Au LEEL, la FSP est spécifiquement utilisée pour fournir au laboratoire des nanomatériaux innovants pour ses différents sujets de recherche, tels que les matériaux d’électrodes ou les électrolytes solides pour les applications batteries post-lithium. La FSP est également impliquée dans des études plus spécifiques pour les électrolyseurs (production de H2) en collaboration avec le laboratoire SPMS (Centrale-Supelec) et pour des applications magnétiques en collaboration avec les laboratoires DES/Liten et DRF/SPEC. Une meilleure compréhension du procédé FSP, et en particulier des mécanismes de formation des nanoparticules dans les flammes, est également recherchée dans le cadre d’une collaboration avec le laboratoire EM2C de Centrale-Supelec. Ce laboratoire bénéficie en effet d’une expertise approfondie dans la simulation de la combustion et notamment dans la formation de particules solides dans les flammes turbulentes.

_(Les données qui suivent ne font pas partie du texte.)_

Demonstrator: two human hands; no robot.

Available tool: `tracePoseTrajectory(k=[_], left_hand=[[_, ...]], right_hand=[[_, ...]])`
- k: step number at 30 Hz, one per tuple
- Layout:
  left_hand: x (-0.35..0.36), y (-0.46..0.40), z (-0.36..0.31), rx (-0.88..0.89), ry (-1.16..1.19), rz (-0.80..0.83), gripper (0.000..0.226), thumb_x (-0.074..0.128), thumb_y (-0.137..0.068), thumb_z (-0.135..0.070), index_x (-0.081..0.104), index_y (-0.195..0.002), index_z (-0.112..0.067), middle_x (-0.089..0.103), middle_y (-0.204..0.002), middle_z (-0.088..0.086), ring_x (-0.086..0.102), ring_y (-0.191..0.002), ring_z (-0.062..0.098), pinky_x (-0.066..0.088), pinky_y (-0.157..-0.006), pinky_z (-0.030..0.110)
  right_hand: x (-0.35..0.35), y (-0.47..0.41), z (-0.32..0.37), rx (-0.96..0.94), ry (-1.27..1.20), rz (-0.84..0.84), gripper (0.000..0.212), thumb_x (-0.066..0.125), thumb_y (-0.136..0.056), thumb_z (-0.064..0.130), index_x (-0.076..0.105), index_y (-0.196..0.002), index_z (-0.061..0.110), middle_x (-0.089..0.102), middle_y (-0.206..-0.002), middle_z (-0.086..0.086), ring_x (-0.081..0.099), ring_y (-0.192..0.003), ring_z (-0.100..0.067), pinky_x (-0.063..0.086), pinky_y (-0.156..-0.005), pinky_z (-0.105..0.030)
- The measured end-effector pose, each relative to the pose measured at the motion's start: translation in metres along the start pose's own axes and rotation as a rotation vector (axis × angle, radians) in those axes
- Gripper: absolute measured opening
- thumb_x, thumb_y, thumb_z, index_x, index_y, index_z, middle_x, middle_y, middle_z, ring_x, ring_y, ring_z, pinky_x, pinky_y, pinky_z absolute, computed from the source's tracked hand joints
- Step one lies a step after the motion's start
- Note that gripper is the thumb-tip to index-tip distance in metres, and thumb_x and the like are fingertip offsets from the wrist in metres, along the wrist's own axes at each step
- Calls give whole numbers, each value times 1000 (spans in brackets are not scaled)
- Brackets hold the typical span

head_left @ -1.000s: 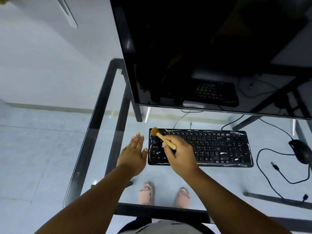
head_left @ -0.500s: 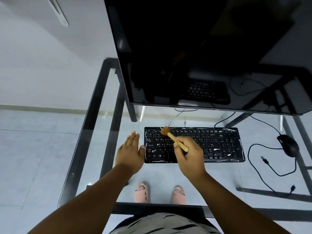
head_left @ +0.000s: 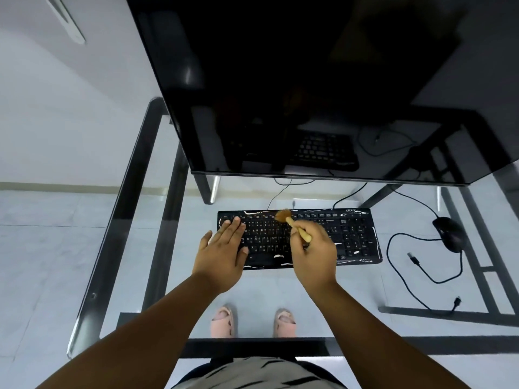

Le procédé de FSP en lui-même fait également l’objet d’efforts de recherche importants au LEEL dans le cadre de l’initiative du PEPR Diadem (https://www.pepr-diadem.fr/). En tant que plateforme du projet ciblé FastNano, l’installation FSP du LEEL sera équipée d’une spectrométrie LIBS in situ développée avec le laboratoire LEDNA d’ici la fin de l’année 2024. Ce dispositif, assisté par IA pour fournir des informations en temps réel, donnera la composition chimique des particules au fur et à mesure de leur croissance, permettant l’étude directe des effets des paramètres de la FSP sur la stœchiométrie des matériaux et évitant ainsi les essais chronophages nécessaires avec les caractérisations post-synthèse habituelles. Dans le cadre de FastNano, l’installation FSP du LEEL sera également couplée au réacteur de co-dépôt du LEDNA afin d’élaborer des couches ou des revêtements nanocomposites avec un choix indépendant de la nature des nano-inclusions (directement extraites du réacteur FSP vers la chambre de co-dépôt) et de la matrice (déposée simultanément dans la chambre de co-dépôt par PVD). La composition de la couche composite en croissance sera également étudiée par LIBS in situ et en temps réel, ce qui permettra un retour d’information direct sur les paramètres de co-dépôt d’une part et de synthèse par FSP d’autre part. Les deux systèmes LIBS communiqueront leurs résultats à un logiciel de supervision piloté par IA capable d’ajuster tous les paramètres pour obtenir la composition de la couche ciblée. L’installation FSP du LEEL, ainsi que l’outil de co-dépôt du LEDNA, font partie des plateformes partagées avec la communauté scientifique européenne dans le cadre du projet d’infrastructures de recherche RisEnergy (https://eera-energystorage.eu/risenergy-proposal.html) visant à accélérer l’émergence de solutions matériaux innovantes pour les énergies renouvelables. Dans le cadre de ce projet, les chercheurs étrangers de l’UE peuvent obtenir un financement pour visiter et utiliser les plateformes partagées pour des projets de recherche liés aux énergies renouvelables.